Task: Type out the complete listing below word for word, without its pictures.

Data shown:
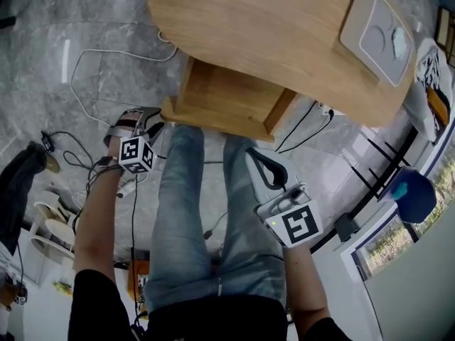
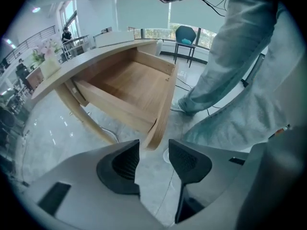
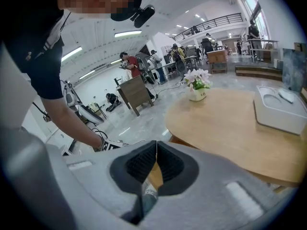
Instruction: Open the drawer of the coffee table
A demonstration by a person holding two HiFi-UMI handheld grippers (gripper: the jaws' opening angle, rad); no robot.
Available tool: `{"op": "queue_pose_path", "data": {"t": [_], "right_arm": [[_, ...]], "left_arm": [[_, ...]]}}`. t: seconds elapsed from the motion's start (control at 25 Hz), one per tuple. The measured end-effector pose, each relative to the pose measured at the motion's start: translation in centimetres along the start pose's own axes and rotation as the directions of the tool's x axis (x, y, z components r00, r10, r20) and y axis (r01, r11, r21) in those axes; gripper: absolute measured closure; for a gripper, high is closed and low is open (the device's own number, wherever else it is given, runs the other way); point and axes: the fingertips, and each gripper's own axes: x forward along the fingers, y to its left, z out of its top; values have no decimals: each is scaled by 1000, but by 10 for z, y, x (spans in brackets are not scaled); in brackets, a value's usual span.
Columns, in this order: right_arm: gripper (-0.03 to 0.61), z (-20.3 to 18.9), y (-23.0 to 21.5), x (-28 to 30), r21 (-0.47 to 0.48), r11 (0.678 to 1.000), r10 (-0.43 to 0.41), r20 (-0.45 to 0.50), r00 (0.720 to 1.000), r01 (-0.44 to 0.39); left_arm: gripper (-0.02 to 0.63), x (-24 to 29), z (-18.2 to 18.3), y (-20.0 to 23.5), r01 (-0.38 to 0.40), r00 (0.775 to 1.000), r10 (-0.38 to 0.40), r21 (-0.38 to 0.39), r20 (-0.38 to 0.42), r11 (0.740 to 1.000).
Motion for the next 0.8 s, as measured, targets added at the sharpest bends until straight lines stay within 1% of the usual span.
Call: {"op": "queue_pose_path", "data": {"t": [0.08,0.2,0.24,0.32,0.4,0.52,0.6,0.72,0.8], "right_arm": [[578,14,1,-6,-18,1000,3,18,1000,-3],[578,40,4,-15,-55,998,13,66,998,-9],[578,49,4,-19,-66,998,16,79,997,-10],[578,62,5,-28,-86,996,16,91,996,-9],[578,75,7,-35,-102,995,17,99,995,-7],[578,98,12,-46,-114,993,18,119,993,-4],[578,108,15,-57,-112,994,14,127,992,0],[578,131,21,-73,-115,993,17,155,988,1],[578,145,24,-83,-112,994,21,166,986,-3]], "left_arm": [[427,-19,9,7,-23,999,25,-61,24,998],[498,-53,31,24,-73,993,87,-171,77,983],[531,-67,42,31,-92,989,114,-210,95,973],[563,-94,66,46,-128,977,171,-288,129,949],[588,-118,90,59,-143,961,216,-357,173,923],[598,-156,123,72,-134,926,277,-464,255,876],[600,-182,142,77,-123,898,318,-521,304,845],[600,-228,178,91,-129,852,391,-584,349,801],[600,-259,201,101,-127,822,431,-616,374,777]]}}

Your solution:
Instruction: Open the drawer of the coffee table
A demonstration by a person holding two HiFi-UMI handheld grippers (gripper: the jaws' opening angle, rad); no robot.
Available tool: `{"op": "queue_pose_path", "data": {"t": [_], "right_arm": [[_, ...]], "left_arm": [[_, ...]]}}`. t: seconds elapsed from the motion's start (control at 25 Hz), one per tuple. The measured end-effector pose, each relative to the pose measured at the motion's start: translation in centimetres along the start pose's own axes and rotation as the directions of the tool's x axis (x, y, z components r00, r10, r20) and y axis (r01, r11, r21) in those axes; gripper: absolute measured closure; for a gripper, high is closed and low is open (the device's own number, wherever else it is given, runs the other way); point and axes: the fingertips, and each gripper's own axes: x forward along the fingers, y to its left, z out of its top; values have no decimals: each is scaled by 1000, but by 10 for z, y, x (spans in brackets are not scaled); in brackets, a value's usual span.
Columns, in this order: right_arm: gripper (-0.03 to 0.61), z (-20.3 to 18.9), y (-23.0 to 21.5), x (-28 to 30), r21 (-0.47 to 0.48), r11 (0.678 to 1.000), r10 (-0.43 to 0.41), r20 (-0.45 to 0.50), r00 (0.720 to 1.000), r01 (-0.44 to 0.39); left_arm: gripper (-0.02 to 0.63), x (-24 to 29), z (-18.2 to 18.3), y (-20.0 to 23.5), r01 (-0.38 to 0.40), r00 (0.775 to 1.000), r10 (-0.38 to 0.40), r21 (-0.38 to 0.39), r20 (-0.38 to 0.42), r11 (0.740 to 1.000).
Motion for the next 0.8 s, as measured, targets added at the sharpest bends until straight lines stay within 1% of the usual span.
Call: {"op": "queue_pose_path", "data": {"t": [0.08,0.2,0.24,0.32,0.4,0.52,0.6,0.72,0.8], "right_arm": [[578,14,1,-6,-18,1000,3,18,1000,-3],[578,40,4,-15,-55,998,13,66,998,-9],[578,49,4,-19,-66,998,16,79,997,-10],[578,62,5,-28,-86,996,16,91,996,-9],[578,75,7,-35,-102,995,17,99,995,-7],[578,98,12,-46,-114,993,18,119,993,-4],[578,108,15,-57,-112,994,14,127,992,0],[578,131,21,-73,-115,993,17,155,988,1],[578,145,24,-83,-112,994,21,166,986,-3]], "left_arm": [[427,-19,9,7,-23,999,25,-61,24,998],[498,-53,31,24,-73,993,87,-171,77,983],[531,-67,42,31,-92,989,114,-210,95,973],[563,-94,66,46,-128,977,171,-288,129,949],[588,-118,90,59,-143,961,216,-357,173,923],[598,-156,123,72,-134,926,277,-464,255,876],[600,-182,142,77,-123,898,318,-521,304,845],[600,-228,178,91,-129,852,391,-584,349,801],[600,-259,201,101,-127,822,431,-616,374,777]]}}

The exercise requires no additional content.